6.2. OTP ポリシー
Red Hat Single Sign-On には、FreeOTP または Google Authenticator のワンタイムパスワードジェネレーターに設定できるポリシーが複数あります。左側のメニュー項目 Authentication
をクリックし、OTP Policy
タブに移動します。
OTP ポリシー
ここで設定したポリシーは、ワンタイムパスワードの検証に使用されます。OTP を設定する際に、FreeOTP および Google Authenticator は、Red Hat Single Sign-On の OTP set up ページで生成される QR コードをスキャンします。このバーコードは、OTP Policy
タブに設定した情報からも生成されます。
6.2.1. TOTP 対HOTP リンクのコピーリンクがクリップボードにコピーされました!
OTP ジェネレーターには、以下の 2 つのアルゴリズムを選択できます。時間ベース (TOTP) と番号ベースの (HOTP)TOTP の場合は、トークンジェネレーターが現在の時間と共有の秘密をハッシュ化します。サーバーは、特定の期間内のハッシュと送信された値を比較することで OTP を検証します。そのため、TAOTP は短期間 (通常は 30 秒) にのみ有効です。HOTP では、共有カウンターの現在の時間ではなく、共有カウンターが使用されます。サーバーは、成功した各 OTP ログインでカウンターをインクリメントします。したがって、有効な OTP は、ログインに成功してからしか変更しません。

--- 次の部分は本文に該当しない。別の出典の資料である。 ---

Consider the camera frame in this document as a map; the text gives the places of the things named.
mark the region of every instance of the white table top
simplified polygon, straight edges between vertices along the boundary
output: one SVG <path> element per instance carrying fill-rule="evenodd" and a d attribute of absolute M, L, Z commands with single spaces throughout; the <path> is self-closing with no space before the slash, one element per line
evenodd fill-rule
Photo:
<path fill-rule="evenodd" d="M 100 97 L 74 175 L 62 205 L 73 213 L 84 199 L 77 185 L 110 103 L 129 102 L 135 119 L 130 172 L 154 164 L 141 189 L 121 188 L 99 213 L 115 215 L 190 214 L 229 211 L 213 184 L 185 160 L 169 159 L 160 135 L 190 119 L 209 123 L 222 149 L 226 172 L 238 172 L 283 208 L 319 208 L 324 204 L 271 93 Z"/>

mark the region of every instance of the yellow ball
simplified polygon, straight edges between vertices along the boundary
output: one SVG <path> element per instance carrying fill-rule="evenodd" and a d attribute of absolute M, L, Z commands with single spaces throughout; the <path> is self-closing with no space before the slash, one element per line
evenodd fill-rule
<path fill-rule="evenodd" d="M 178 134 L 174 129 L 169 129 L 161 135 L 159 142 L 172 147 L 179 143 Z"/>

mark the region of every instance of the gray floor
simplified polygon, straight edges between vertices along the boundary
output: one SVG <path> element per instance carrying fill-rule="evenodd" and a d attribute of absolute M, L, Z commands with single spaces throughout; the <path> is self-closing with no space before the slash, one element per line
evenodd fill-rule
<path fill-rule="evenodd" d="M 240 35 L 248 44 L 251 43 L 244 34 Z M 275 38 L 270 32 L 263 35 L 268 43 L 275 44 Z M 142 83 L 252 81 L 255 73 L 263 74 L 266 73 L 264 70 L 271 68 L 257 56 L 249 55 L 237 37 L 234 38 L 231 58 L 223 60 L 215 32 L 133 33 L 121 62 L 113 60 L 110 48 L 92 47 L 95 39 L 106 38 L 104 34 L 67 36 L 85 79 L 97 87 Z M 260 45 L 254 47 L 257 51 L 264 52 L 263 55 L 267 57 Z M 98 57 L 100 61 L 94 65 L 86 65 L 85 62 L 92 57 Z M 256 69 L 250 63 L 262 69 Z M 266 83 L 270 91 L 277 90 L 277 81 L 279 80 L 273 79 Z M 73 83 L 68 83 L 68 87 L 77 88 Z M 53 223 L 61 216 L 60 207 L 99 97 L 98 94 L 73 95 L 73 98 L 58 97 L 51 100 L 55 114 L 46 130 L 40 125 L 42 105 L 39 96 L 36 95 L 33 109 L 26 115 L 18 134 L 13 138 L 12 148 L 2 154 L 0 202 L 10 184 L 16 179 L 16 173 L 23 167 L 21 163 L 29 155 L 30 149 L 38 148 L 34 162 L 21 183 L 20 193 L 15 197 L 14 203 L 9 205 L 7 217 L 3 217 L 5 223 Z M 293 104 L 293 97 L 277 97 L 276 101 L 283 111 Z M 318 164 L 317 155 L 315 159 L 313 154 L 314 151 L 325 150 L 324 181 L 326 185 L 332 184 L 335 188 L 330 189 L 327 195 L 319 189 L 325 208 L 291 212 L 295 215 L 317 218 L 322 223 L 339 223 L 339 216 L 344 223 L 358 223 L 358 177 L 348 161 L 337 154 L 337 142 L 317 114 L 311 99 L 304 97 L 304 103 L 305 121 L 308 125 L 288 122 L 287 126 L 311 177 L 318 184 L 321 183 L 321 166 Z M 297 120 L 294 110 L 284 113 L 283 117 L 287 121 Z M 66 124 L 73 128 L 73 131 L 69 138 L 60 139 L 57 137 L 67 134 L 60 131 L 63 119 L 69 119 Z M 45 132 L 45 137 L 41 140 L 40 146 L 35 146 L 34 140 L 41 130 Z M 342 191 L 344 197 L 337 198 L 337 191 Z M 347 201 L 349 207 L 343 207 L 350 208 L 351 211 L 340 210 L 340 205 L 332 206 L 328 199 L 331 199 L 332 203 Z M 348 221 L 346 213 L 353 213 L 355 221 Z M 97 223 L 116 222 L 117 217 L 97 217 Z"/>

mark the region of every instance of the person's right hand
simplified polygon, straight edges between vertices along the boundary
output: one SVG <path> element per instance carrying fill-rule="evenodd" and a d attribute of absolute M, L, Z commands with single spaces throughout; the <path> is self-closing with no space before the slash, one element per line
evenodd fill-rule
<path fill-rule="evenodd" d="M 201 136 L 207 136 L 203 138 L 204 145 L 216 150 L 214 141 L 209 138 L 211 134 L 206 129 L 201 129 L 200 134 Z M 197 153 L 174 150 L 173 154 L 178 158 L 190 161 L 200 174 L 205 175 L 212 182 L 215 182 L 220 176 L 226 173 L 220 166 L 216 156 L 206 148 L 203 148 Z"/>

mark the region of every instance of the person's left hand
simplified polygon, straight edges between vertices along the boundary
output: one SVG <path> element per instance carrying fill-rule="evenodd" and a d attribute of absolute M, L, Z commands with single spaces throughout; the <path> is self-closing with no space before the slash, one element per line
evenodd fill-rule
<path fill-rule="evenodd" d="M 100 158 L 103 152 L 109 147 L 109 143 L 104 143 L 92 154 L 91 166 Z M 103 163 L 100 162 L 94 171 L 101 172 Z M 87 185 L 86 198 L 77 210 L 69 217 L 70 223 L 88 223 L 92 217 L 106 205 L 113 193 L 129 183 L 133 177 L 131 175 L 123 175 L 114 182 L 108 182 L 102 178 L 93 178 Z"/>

TOTP は、HOTP の OTP は不確定な時間に対して有効であり、一致可能な OTP は短期間にのみ有効であるため、より安全であると考えられます。HOTP は、ユーザーが時間間隔を稼働する前に OTP に入力する必要がないため、より使いやすいユーザーです。Red Hat Single Sign-On が TOTP に実装されている方法により、この区別がほとんど発生しなくなります。HOTP では、サーバーがカウンターを増やすたびにデータベースを更新する必要があります。負荷が大きい場合、認証サーバーでパフォーマンスが低下する可能性があります。そのため、より効率的な代替機能を提供するために、使用されるパスワードを記憶しません。これにより DB の更新は必要ありませんが、不利な点は TOTP が有効な時間間隔で再度使用される可能性があります。Red Hat Single Sign-On の今後のバージョンでは、TOTP が時間間隔で古い OTP をチェックするかどうかが予定されています。